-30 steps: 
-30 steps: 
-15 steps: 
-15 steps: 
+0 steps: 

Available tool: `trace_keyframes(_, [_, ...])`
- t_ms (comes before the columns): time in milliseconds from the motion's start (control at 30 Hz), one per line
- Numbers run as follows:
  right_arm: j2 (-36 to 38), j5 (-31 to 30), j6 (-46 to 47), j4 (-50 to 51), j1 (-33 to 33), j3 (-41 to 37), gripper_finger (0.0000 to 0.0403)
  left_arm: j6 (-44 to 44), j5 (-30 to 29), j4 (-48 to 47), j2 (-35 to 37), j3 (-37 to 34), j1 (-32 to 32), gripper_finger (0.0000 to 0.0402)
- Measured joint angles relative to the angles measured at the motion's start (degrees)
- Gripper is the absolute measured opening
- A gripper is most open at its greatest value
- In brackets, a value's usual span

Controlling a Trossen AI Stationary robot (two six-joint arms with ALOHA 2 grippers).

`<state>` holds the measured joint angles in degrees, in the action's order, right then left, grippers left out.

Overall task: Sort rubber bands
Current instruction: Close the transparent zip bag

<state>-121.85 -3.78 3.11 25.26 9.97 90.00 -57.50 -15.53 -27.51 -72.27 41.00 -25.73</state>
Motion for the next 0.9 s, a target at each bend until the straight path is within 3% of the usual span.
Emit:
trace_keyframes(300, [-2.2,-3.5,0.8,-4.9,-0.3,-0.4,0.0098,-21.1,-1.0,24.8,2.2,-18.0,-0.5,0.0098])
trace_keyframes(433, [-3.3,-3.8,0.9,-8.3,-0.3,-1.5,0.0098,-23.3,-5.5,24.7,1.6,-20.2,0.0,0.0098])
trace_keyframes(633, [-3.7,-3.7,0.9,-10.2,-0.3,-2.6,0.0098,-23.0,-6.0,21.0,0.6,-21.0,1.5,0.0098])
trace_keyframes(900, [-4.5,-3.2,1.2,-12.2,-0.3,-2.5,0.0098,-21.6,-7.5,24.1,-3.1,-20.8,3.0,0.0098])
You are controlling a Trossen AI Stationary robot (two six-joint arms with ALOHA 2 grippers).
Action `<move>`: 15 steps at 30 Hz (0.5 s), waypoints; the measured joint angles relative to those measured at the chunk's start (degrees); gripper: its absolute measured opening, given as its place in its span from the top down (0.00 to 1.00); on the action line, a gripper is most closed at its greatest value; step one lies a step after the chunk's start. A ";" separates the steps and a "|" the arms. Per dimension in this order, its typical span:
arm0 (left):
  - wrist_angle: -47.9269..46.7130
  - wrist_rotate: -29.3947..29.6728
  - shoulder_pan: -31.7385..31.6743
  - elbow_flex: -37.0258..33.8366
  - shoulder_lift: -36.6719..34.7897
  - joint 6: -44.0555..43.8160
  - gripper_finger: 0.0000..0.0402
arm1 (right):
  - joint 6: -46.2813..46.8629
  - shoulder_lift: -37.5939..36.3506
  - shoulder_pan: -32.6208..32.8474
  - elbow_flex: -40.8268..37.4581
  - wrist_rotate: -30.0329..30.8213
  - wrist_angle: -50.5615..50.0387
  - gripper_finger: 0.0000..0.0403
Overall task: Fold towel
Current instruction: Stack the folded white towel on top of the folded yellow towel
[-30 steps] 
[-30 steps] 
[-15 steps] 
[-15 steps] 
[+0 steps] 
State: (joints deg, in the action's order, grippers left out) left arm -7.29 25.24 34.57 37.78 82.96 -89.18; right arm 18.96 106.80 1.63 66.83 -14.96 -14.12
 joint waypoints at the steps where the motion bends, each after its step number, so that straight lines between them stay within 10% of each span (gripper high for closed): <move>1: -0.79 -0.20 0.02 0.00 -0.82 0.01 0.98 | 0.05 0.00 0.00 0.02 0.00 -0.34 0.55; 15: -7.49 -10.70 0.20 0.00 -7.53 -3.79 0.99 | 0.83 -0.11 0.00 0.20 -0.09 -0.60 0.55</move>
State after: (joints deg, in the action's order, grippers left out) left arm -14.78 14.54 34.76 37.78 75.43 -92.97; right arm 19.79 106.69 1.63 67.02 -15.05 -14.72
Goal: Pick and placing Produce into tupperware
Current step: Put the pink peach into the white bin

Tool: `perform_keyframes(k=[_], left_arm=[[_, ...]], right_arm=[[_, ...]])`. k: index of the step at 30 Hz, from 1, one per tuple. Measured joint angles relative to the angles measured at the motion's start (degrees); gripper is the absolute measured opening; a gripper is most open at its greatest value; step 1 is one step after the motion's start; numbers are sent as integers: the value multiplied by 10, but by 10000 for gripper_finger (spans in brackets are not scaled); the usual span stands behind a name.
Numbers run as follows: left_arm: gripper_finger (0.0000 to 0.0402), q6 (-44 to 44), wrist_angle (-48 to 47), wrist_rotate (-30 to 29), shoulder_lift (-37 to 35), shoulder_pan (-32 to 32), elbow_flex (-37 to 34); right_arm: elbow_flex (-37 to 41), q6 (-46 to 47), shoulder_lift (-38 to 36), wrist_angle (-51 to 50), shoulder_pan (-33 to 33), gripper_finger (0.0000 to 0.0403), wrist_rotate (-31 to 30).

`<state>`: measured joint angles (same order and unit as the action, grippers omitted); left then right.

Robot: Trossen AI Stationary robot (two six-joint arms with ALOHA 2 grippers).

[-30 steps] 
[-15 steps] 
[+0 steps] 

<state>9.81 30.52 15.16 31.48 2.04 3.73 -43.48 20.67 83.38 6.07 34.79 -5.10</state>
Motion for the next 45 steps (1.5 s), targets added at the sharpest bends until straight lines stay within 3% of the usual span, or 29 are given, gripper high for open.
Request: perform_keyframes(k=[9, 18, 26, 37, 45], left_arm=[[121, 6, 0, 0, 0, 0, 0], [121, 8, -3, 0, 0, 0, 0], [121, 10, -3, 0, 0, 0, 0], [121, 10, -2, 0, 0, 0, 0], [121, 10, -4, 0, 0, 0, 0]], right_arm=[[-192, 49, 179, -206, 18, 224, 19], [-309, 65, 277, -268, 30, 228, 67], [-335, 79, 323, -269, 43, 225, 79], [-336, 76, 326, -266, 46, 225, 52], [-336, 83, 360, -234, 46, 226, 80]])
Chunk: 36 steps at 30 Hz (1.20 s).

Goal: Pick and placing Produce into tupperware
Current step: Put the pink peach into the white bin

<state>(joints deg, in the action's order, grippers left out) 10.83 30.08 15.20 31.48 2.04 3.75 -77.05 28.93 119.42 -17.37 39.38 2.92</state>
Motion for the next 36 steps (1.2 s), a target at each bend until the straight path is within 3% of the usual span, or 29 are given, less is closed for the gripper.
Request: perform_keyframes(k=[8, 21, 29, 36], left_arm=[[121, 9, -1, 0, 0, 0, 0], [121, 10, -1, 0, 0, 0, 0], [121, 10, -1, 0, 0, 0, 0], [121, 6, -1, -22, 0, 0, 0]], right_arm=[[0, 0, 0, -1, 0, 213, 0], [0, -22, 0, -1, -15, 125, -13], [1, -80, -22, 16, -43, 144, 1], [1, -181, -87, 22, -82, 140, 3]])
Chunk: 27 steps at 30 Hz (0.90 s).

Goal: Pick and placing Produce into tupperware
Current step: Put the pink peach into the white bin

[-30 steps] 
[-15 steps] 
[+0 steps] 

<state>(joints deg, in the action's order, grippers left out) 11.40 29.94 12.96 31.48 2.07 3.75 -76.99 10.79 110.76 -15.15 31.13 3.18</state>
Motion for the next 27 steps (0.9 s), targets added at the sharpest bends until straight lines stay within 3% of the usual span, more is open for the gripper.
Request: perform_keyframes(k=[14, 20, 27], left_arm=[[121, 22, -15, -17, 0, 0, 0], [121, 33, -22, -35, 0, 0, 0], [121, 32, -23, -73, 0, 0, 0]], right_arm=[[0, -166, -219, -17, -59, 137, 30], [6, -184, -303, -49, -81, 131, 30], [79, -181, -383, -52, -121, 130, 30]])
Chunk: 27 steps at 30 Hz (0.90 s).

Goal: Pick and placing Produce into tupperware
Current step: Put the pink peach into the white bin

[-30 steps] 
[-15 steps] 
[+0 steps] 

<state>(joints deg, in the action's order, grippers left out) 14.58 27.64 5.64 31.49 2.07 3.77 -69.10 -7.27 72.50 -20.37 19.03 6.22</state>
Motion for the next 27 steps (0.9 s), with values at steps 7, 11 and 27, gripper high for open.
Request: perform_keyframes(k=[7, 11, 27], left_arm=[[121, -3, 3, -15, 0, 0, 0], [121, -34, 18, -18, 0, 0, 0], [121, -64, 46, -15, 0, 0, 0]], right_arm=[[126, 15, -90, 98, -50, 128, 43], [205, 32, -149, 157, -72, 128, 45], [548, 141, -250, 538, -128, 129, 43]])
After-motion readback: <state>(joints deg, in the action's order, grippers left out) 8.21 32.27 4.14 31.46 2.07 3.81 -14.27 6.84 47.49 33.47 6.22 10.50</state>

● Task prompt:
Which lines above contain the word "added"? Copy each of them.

● Your response:
Motion for the next 45 steps (1.5 s), targets added at the sharpest bends until straight lines stay within 3% of the usual span, or 29 are given, gripper high for open.
Motion for the next 27 steps (0.9 s), targets added at the sharpest bends until straight lines stay within 3% of the usual span, more is open for the gripper.

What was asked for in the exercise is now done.